> EXERCISE DESCRIPTION
Only an exact reprint of all the data is acceptable.

Dataset excerpts
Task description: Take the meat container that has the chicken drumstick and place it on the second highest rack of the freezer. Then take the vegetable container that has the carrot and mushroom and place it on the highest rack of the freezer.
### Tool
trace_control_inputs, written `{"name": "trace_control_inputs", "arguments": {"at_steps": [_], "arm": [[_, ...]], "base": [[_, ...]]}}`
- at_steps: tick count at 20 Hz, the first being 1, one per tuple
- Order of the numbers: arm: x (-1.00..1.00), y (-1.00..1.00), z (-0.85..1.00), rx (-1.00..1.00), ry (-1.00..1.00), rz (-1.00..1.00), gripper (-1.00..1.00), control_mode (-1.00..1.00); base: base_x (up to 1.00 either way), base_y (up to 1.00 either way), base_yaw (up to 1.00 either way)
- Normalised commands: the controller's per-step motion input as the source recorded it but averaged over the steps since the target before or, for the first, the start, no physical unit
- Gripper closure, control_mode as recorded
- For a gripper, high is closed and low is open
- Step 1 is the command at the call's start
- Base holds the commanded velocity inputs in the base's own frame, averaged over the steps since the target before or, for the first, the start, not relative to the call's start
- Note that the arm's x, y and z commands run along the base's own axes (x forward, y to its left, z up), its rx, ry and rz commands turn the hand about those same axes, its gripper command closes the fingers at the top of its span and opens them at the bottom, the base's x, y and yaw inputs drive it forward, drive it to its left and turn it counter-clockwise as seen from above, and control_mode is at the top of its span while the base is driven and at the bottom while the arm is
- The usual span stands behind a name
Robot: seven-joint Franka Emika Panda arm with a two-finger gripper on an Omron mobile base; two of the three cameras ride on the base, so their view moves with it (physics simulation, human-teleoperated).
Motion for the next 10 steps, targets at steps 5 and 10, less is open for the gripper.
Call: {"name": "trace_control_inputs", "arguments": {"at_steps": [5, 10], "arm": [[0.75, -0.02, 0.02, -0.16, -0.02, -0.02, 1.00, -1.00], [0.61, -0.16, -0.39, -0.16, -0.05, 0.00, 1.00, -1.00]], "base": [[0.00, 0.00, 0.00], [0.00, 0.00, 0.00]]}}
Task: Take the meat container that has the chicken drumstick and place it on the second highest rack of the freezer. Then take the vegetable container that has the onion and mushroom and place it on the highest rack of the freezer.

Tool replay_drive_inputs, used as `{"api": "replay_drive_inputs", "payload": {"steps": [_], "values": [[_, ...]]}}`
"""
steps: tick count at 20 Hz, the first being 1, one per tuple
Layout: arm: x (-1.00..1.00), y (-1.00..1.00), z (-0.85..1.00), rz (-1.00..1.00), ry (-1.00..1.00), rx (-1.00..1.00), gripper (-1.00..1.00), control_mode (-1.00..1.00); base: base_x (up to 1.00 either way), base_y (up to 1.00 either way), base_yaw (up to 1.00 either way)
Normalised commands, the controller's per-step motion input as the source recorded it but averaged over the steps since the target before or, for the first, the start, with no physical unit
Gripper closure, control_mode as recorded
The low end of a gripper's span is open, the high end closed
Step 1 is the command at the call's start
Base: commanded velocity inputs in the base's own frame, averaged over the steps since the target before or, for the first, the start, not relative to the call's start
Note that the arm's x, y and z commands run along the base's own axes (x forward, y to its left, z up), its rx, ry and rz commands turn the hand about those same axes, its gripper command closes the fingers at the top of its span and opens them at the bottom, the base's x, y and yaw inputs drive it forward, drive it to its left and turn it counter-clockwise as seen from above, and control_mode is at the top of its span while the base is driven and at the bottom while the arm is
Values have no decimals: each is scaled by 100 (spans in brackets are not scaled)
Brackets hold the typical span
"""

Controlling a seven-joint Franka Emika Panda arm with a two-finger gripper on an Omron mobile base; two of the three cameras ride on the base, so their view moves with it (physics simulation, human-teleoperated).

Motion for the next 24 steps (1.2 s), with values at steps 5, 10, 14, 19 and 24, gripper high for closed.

> YOUR SOLUTION
Task description: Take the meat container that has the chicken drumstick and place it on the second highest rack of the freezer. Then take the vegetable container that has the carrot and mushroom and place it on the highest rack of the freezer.
### Tool
trace_control_inputs, written `{"name": "trace_control_inputs", "arguments": {"at_steps": [_], "arm": [[_, ...]], "base": [[_, ...]]}}`
- at_steps: tick count at 20 Hz, the first being 1, one per tuple
- Order of the numbers: arm: x (-1.00..1.00), y (-1.00..1.00), z (-0.85..1.00), rx (-1.00..1.00), ry (-1.00..1.00), rz (-1.00..1.00), gripper (-1.00..1.00), control_mode (-1.00..1.00); base: base_x (up to 1.00 either way), base_y (up to 1.00 either way), base_yaw (up to 1.00 either way)
- Normalised commands: the controller's per-step motion input as the source recorded it but averaged over the steps since the target before or, for the first, the start, no physical unit
- Gripper closure, control_mode as recorded
- For a gripper, high is closed and low is open
- Step 1 is the command at the call's start
- Base holds the commanded velocity inputs in the base's own frame, averaged over the steps since the target before or, for the first, the start, not relative to the call's start
- Note that the arm's x, y and z commands run along the base's own axes (x forward, y to its left, z up), its rx, ry and rz commands turn the hand about those same axes, its gripper command closes the fingers at the top of its span and opens them at the bottom, the base's x, y and yaw inputs drive it forward, drive it to its left and turn it counter-clockwise as seen from above, and control_mode is at the top of its span while the base is driven and at the bottom while the arm is
- The usual span stands behind a name
Robot: seven-joint Franka Emika Panda arm with a two-finger gripper on an Omron mobile base; two of the three cameras ride on the base, so their view moves with it (physics simulation, human-teleoperated).
Motion for the next 10 steps, targets at steps 5 and 10, less is open for the gripper.
Call: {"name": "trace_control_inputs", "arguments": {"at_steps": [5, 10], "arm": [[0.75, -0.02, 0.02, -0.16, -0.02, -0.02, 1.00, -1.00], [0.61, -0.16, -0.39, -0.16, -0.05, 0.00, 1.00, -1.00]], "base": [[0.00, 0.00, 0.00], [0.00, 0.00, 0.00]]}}
Task: Take the meat container that has the chicken drumstick and place it on the second highest rack of the freezer. Then take the vegetable container that has the onion and mushroom and place it on the highest rack of the freezer.

Tool replay_drive_inputs, used as `{"api": "replay_drive_inputs", "payload": {"steps": [_], "values": [[_, ...]]}}`
"""
steps: tick count at 20 Hz, the first being 1, one per tuple
Layout: arm: x (-1.00..1.00), y (-1.00..1.00), z (-0.85..1.00), rz (-1.00..1.00), ry (-1.00..1.00), rx (-1.00..1.00), gripper (-1.00..1.00), control_mode (-1.00..1.00); base: base_x (up to 1.00 either way), base_y (up to 1.00 either way), base_yaw (up to 1.00 either way)
Normalised commands, the controller's per-step motion input as the source recorded it but averaged over the steps since the target before or, for the first, the start, with no physical unit
Gripper closure, control_mode as recorded
The low end of a gripper's span is open, the high end closed
Step 1 is the command at the call's start
Base: commanded velocity inputs in the base's own frame, averaged over the steps since the target before or, for the first, the start, not relative to the call's start
Note that the arm's x, y and z commands run along the base's own axes (x forward, y to its left, z up), its rx, ry and rz commands turn the hand about those same axes, its gripper command closes the fingers at the top of its span and opens them at the bottom, the base's x, y and yaw inputs drive it forward, drive it to its left and turn it counter-clockwise as seen from above, and control_mode is at the top of its span while the base is driven and at the bottom while the arm is
Values have no decimals: each is scaled by 100 (spans in brackets are not scaled)
Brackets hold the typical span
"""

Controlling a seven-joint Franka Emika Panda arm with a two-finger gripper on an Omron mobile base; two of the three cameras ride on the base, so their view moves with it (physics simulation, human-teleoperated).

Motion for the next 24 steps (1.2 s), with values at steps 5, 10, 14, 19 and 24, gripper high for closed.

What the exercise asked for is now done.